__Work instructions__
Go through the listing and return every line with "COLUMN" in it.

__Dataset excerpt__
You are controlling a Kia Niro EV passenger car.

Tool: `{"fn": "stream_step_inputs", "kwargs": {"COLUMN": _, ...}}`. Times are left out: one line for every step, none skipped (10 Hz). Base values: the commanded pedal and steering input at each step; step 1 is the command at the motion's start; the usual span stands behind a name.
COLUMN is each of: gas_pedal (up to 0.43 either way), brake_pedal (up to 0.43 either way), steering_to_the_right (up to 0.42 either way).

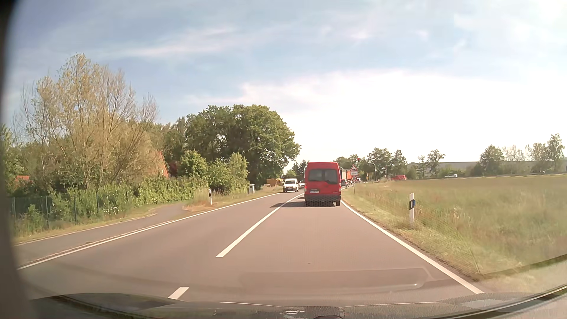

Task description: Follow the waypoints while adhering to traffic rules and regulations

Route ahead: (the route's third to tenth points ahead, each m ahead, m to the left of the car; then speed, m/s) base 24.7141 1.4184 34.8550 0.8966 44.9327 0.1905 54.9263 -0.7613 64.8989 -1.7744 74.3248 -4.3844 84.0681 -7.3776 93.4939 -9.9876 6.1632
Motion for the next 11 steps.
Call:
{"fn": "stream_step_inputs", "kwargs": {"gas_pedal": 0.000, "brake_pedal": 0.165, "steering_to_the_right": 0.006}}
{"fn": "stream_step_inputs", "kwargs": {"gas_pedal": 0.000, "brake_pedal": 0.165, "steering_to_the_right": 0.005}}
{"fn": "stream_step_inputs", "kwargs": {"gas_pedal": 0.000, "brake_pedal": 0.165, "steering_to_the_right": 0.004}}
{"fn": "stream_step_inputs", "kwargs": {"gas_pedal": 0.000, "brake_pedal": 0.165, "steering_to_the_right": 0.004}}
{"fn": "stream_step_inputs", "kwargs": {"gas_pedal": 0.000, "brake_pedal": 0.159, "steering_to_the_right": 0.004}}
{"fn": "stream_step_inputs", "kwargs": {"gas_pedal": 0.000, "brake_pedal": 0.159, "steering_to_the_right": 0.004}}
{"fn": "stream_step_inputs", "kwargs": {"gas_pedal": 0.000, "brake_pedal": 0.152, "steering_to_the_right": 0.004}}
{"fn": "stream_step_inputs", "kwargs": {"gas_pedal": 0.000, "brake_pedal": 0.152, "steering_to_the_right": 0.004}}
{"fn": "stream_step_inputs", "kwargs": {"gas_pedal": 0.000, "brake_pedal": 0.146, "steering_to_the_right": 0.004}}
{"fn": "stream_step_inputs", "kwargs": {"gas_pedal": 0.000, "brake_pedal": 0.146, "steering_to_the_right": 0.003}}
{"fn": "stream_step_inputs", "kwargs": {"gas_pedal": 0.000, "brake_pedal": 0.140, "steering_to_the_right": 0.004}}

__Answer area__
Tool: `{"fn": "stream_step_inputs", "kwargs": {"COLUMN": _, ...}}`. Times are left out: one line for every step, none skipped (10 Hz). Base values: the commanded pedal and steering input at each step; step 1 is the command at the motion's start; the usual span stands behind a name.
COLUMN is each of: gas_pedal (up to 0.43 either way), brake_pedal (up to 0.43 either way), steering_to_the_right (up to 0.42 either way).

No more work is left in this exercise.